March 31, 2022, 11:08 p.m. ET

John Yoon

Reporting from Seoul

Australia will provide Ukraine with the Australian-built armored troop carriers known as Bushmasters, Prime Minister Scott Morrison said on Friday. President Volodymyr Zelensky had asked for the vehicles in a video address to the Australian Parliament on Thursday. It was not immediately clear how many of the troop carriers Australia would send. Mr. Morrison pledged on Thursday to send $18 million in additional military aid to Ukraine.

Image

Credit…Australian Defense Force, via Associated Press

March 31, 2022, 10:57 p.m. ET

March 31, 2022, 10:57 p.m. ET

Alyssa Lukpat

Roberta Metsola, the president of the European Parliament, said on Thursday that she was on her way to Kyiv. After meeting with the chairman of Georgia’s Parliament on Wednesday, she posted emojis of the flags of Georgia, Moldova and Ukraine on Twitter, adding that the countries “belong to European family.”

March 31, 2022, 10:26 p.m. ET

March 31, 2022, 10:26 p.m. ET

Alyssa Lukpat

The United States has made “limited additional progress” in getting consular access to all American citizens detained in Russia, and not just the W.N.B.A. star Brittney Griner, said Ned Price, the State Department spokesman, at a news briefing on Thursday.

March 31, 2022, 9:16 p.m. ET

March 31, 2022, 9:16 p.m. ET

Alyssa Lukpat

Britain and more than two dozen countries agreed on Thursday to send more military aid to Ukraine, including artillery, armored vehicles, training support and air and coastal defense systems, Ben Wallace, Britain’s defense secretary, said in a statement.

Image

Credit…Gleb Garanich/Reuters

March 31, 2022, 8:53 p.m. ET

March 31, 2022, 8:53 p.m. ET

Alyssa Lukpat

Britain’s Ministry of Defense said Thursday on Twitter that intelligence showed that Russia was redeploying at least 1,200 troops from Georgia to Ukraine, suggesting that Russia has sustained unexpected losses.

March 31, 2022, 8:08 p.m. ET

March 31, 2022, 8:08 p.m. ET

Image

Credit…Marko Djurica/Reuters

Ukrainian officials said the country had dispatched a convoy of 45 buses on Thursday to evacuate people trapped in the besieged port of Mariupol after Russia agreed to a cease-fire.

Hours later, a deputy prime minister, Iryna Vereshchuk, said in a videotaped statement on Telegram that the convoy had been stopped by Russian forces in the coastal city of Berdyansk. It wasn’t clear how long the convoy would be detained.

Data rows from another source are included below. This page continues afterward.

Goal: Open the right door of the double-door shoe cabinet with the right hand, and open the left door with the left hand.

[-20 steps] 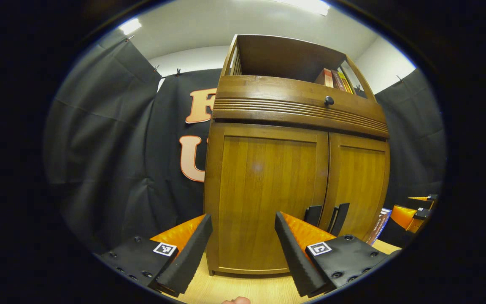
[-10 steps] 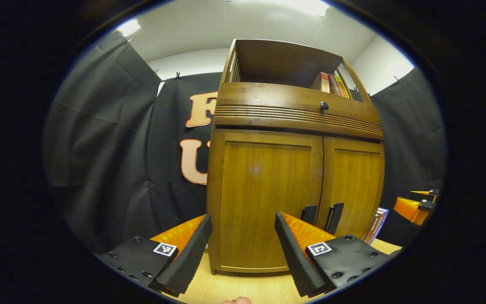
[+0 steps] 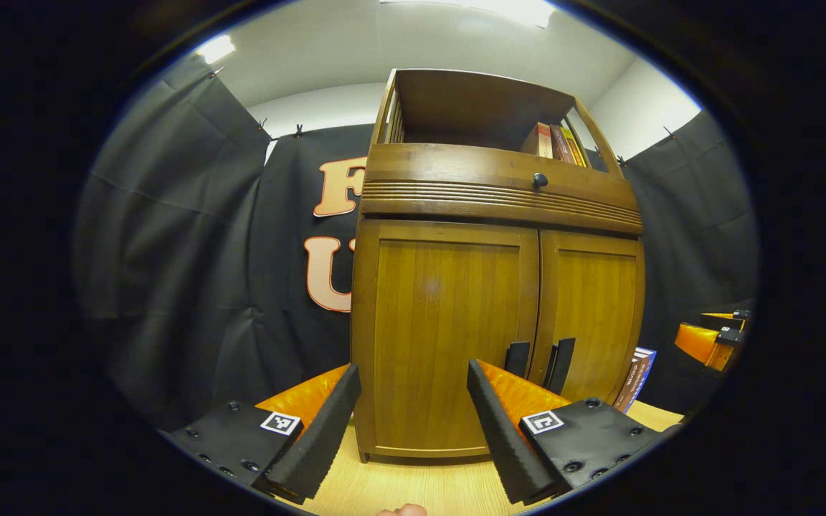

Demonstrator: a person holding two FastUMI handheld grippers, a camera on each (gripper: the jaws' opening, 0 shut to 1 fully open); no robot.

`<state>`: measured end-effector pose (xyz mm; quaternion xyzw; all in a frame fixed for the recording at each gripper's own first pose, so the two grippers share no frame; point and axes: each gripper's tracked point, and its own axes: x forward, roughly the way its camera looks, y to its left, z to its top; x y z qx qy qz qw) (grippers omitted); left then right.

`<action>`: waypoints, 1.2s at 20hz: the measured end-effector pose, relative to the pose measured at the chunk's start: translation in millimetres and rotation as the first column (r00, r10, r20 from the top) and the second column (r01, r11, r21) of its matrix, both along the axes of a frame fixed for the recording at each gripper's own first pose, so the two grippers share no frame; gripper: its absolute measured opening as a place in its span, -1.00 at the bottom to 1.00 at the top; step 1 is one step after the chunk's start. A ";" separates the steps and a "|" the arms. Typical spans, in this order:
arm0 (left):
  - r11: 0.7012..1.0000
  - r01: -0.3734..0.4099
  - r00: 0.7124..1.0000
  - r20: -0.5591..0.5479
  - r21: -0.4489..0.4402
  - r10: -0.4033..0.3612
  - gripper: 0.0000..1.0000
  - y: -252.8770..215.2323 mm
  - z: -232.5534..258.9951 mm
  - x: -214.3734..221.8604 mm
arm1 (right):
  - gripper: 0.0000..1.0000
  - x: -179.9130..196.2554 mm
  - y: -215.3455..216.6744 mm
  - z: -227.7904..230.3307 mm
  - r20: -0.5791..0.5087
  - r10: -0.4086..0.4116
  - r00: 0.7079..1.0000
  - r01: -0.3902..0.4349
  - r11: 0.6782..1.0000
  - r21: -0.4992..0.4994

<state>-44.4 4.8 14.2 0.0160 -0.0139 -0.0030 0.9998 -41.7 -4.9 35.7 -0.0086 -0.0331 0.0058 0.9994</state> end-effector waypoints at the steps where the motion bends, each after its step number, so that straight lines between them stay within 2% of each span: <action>1: 1.000 -0.001 1.000 0.001 0.002 0.001 0.97 0.6 1.1 -2.3 | 0.87 1.7 -0.3 1.6 0.001 0.009 1.000 -0.009 1.000 -0.006; 6: 1.000 -0.013 1.000 0.014 0.009 0.013 0.89 7.7 9.7 -16.6 | 0.87 21.0 19.1 4.4 -0.004 0.097 0.995 -0.097 0.995 0.021; 7: 1.000 -0.014 1.000 0.019 0.010 0.013 0.92 8.8 11.9 -21.2 | 1.00 28.0 24.9 3.8 -0.008 0.114 0.993 -0.114 0.993 0.041; 9: 0.999 -0.026 0.999 0.028 0.025 0.026 0.97 13.7 15.5 -29.5 | 1.00 44.3 38.3 5.4 -0.013 0.146 0.989 -0.145 0.988 0.061; 10: 0.999 -0.032 0.999 0.029 0.032 0.031 0.89 15.9 16.6 -32.5 | 0.87 53.5 42.1 5.2 -0.015 0.152 0.988 -0.151 0.987 0.060; 11: 0.999 -0.033 0.999 0.032 0.026 0.033 0.89 15.1 17.6 -35.3 | 0.87 65.3 46.1 6.3 -0.010 0.149 0.989 -0.148 0.987 0.056; 12: 0.999 -0.037 0.999 0.036 0.024 0.037 0.90 17.1 20.2 -37.6 | 1.00 78.1 50.2 3.9 -0.010 0.150 0.989 -0.149 0.988 0.051; 14: 0.999 -0.045 0.998 0.036 0.016 0.045 0.90 19.1 21.1 -42.4 | 1.00 102.8 65.3 -4.1 -0.033 0.167 0.985 -0.166 0.986 0.028; 15: 0.999 -0.046 0.998 0.033 0.010 0.046 0.90 19.4 20.6 -44.8 | 0.87 113.8 71.7 -13.0 -0.048 0.177 0.983 -0.177 0.984 0.011; 17: 0.999 -0.052 0.998 0.030 0.007 0.052 0.97 21.2 19.1 -50.0 | 0.88 137.2 79.1 -26.6 -0.074 0.159 0.984 -0.161 0.987 -0.021; 18: 0.998 -0.058 0.998 0.029 0.009 0.058 0.89 24.1 18.7 -51.9 | 0.88 146.3 77.4 -32.6 -0.082 0.133 0.988 -0.136 0.990 -0.036; 19: 0.998 -0.062 0.998 0.026 0.012 0.062 0.89 25.9 17.4 -53.0 | 0.87 153.3 78.3 -39.4 -0.092 0.119 0.989 -0.123 0.991 -0.046; 21: 0.997 -0.076 0.997 0.024 0.014 0.076 0.89 31.1 16.7 -55.6 | 0.88 165.8 87.2 -60.4 -0.129 0.127 0.984 -0.134 0.990 -0.047; 22: 0.997 -0.081 0.996 0.027 0.015 0.080 0.89 34.0 17.9 -55.8 | 0.88 167.7 96.7 -66.3 -0.133 0.159 0.978 -0.163 0.986 -0.020; 24: 0.996 -0.093 0.995 0.033 0.018 0.092 0.90 39.1 19.2 -56.2 | 0.86 176.6 100.8 -76.7 -0.149 0.147 0.978 -0.152 0.988 -0.022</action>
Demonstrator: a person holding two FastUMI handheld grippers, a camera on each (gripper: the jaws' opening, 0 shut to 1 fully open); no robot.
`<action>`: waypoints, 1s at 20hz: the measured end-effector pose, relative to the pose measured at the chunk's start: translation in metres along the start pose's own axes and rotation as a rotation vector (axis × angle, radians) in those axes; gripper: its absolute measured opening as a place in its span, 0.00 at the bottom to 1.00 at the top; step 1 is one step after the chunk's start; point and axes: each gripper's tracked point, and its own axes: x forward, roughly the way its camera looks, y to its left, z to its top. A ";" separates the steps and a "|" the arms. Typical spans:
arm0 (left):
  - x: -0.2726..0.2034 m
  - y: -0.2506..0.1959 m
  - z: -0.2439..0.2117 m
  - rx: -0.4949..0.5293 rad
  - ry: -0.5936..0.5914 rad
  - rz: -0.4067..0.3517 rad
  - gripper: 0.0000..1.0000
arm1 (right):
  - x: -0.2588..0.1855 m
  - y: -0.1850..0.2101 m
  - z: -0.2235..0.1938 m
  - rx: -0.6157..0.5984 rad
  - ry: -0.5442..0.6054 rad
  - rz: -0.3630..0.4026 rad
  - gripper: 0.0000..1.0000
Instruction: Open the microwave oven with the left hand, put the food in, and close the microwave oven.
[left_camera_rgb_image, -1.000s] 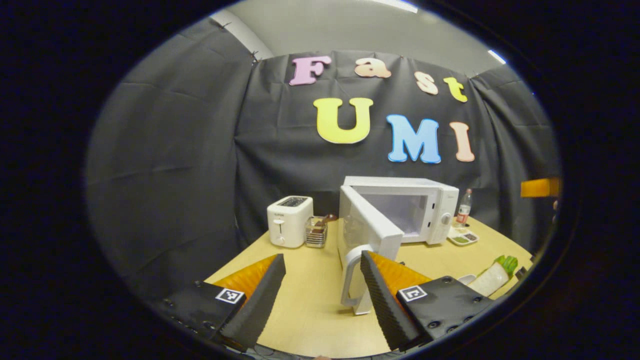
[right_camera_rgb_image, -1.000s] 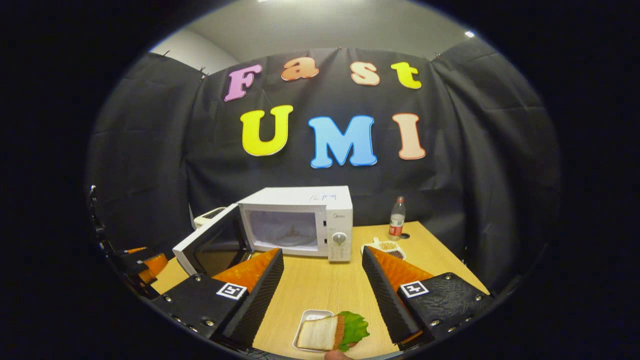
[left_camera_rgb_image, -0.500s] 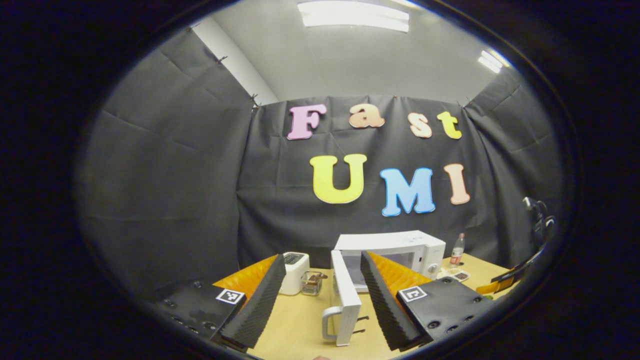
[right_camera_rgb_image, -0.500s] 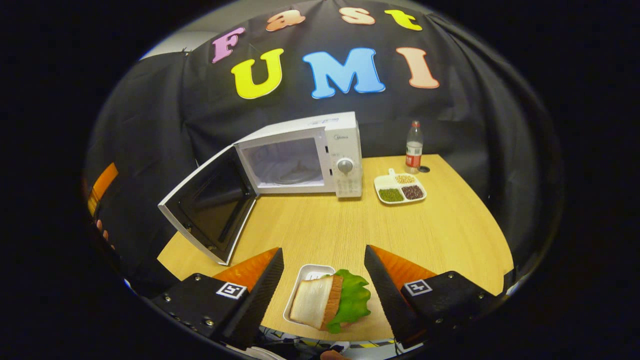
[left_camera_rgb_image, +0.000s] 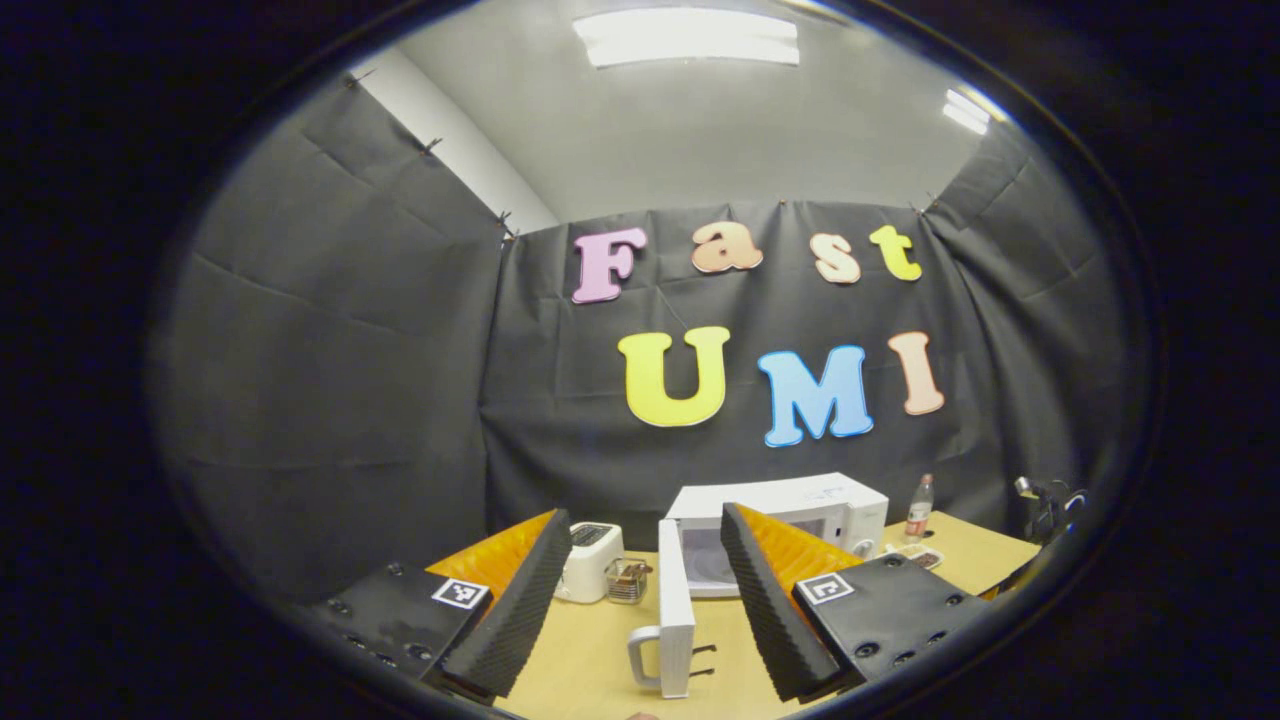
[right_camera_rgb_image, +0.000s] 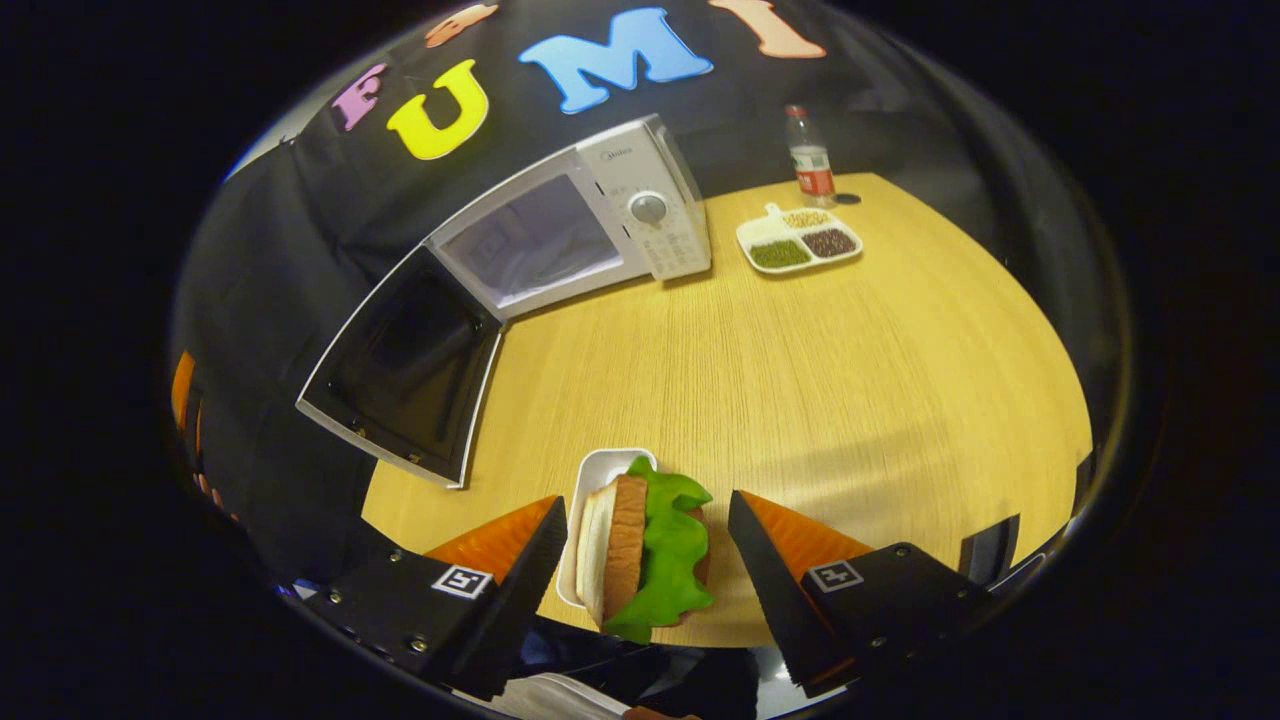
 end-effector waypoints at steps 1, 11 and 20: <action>-0.002 -0.005 0.001 0.002 0.001 0.002 0.98 | 0.001 0.000 -0.006 0.025 0.031 0.015 0.99; -0.019 -0.017 0.002 0.002 -0.001 0.072 0.99 | 0.006 0.018 -0.035 0.180 0.181 0.162 0.36; -0.003 0.004 0.006 0.025 -0.030 0.087 0.99 | -0.015 0.053 0.020 0.148 0.044 0.219 0.36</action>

Ms. Vereshchuk, the deputy prime minister for the reintegration of the temporarily occupied territories, said about 30 buses were waiting outside Berdyansk in the hope they would be allowed on Friday to go through to Mariupol, which had been under heavy bombardment for weeks. She said that about 600 refugees from Berdyansk boarded buses and would be taken to Zaporizhzhia on Friday morning.

A team from the International Committee for the Red Cross was also preparing to try and enter Mariupol with two trucks of aid, including food, water, medicine and other supplies, officials for the organization in Geneva said.

The Russian defense ministry said on Thursday it would open an evacuation corridor from Mariupol to Zaporizhzhia on Friday morning at the request of French and German leaders. The ministry said it wanted the United Nations refugee agency and the Red Cross to participate in the evacuation.

Ms. Vershchuk said on Thursday morning the Ukrainian side would honor a cease-fire to allow the evacuation to take place and that the government would “do everything possible to ensure the buses arrive in Mariupol.”

“Our military has fully confirmed and guarantees a full cease-fire,” she said. “So, at 9 a.m. we will start the evacuation.”

She said Russian soldiers had confiscated 14 tons of food and medicine that had been taken into another occupied town, Melitopol, on a dozen buses that had been sent in to evacuate people.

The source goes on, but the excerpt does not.